** Opening Supplied data block **

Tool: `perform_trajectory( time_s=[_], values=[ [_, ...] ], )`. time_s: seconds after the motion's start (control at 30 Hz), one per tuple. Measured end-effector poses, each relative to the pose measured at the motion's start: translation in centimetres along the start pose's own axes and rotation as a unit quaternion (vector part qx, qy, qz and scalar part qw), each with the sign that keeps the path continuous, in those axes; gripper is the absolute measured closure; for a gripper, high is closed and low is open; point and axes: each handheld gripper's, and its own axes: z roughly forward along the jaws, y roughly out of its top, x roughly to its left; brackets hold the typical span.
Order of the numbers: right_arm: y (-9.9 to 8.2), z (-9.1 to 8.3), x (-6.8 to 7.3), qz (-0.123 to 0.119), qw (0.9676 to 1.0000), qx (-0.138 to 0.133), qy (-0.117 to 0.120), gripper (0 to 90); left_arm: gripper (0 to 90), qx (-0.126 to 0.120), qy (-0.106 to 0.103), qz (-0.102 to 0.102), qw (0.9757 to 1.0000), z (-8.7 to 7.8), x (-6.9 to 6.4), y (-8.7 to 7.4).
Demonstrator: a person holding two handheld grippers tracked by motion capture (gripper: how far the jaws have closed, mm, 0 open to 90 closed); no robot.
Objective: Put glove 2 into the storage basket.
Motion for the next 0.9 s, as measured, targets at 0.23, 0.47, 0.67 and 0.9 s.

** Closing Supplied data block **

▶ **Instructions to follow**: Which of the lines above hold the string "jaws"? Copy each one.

▶ **Worked solution**:
Tool: `perform_trajectory( time_s=[_], values=[ [_, ...] ], )`. time_s: seconds after the motion's start (control at 30 Hz), one per tuple. Measured end-effector poses, each relative to the pose measured at the motion's start: translation in centimetres along the start pose's own axes and rotation as a unit quaternion (vector part qx, qy, qz and scalar part qw), each with the sign that keeps the path continuous, in those axes; gripper is the absolute measured closure; for a gripper, high is closed and low is open; point and axes: each handheld gripper's, and its own axes: z roughly forward along the jaws, y roughly out of its top, x roughly to its left; brackets hold the typical span.
Demonstrator: a person holding two handheld grippers tracked by motion capture (gripper: how far the jaws have closed, mm, 0 open to 90 closed); no robot.

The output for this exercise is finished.